Production softens in August
The index of industrial production increased 0.3 percent in August after a healthier gain of 0.7 percent in July. One-third of the August rise came from a surge in motor vehicle production. Other strong components were computer & office equipment and oil & gas drilling. The rest of the manufacturing sector was soggier. Indeed, the chart below shows that the year-over-year change in production moderated sharply in August relative to the previous two months. (It is worth remembering that last year's production was hampered by an auto strike in June and July, so year-over-year comparisons are tricky.)

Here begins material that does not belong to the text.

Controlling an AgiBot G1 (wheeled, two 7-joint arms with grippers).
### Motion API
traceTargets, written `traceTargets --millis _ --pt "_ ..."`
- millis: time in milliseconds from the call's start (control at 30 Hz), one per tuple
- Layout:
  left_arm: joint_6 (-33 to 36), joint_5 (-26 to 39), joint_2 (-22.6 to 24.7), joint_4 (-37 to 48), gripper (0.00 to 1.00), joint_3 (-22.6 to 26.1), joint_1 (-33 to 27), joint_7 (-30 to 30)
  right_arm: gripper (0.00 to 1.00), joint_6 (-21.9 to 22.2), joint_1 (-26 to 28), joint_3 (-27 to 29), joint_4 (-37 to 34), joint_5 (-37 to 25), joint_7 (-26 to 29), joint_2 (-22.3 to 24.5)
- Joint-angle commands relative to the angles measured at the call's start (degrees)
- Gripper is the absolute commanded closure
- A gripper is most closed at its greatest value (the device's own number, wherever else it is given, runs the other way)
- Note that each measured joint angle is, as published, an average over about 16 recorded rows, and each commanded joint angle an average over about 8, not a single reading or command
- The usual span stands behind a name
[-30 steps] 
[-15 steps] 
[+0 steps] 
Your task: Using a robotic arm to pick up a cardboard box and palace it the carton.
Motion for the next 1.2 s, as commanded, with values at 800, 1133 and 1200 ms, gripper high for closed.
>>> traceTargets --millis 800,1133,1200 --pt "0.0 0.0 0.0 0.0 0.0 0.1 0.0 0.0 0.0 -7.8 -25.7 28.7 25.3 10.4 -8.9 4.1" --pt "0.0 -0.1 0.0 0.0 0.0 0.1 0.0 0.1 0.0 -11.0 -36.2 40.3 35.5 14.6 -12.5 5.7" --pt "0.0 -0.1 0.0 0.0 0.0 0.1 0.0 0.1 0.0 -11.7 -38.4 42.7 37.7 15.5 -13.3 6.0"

The bottom-line on industrial production? Gains have been modest in the past few months. New orders figures have pointed to some improvement, but the increases are limited to few sectors (computers, motor vehicles). The capacity utilization rate has ticked higher in the past few months, but still remains well below "danger zone" levels (which would be around 84-85 percent). The Philadelphia Fed's business outlook survey (a leading indicator of production) did pick up in September, but gains in this survey were not uniform across categories. This should not cause Fed officials to worry about excess growth.

THE BOTTOM LINE
Economic indicators were abundant this past week, indicating that economic growth was continuing at a healthy pace, but inflation was held at bay. Most of the economic indicators turned out somewhat stronger than expected for August. Yet, the inflation news - outside of energy - was tame.

The Fed is concerned about the potential for inflationary pressures coming from a robust economy. Even though the CPI was sanguine, market players couldn't decide on what side of the fence the Fed would be leaning as they approach the October 5 FOMC meeting. Our view is always that Fed officials don't make their decisions until they are at the meeting. They analyze all possible information at their disposable.

Economic news will be sparse next week. It could create more skittishness than usual.

Looking Ahead: Week of September 20 to 24
We use the Market News Service survey of forecasts to describe the market consensus.

Tuesday
Economists are predicting the international trade deficit on goods and services will narrow slightly to $23.8 billion in July from a $24.6 billion shortfall in June. Most economists expect a slight correction in imports which had jumped 3.9 percent in the previous month.

Wednesday
Financial market players are looking for the federal budget to show a $5 billion deficit in August, less than the average deficits posted for this month in previous years. This puts us on track for a surplus of roughly $100 billion for fiscal year 1999.

The Fed's Beige Book will be reported. Economists and financial market players will be looking for anecdotal evidence on moderation in the economy.

Thursday
Market participants are expecting new jobless claims to edge up 2,000 in the week ended September 18 from last week's 288,000. The number of economists predicting this indicator has diminished rapidly these past couple of months as its volatility has increased.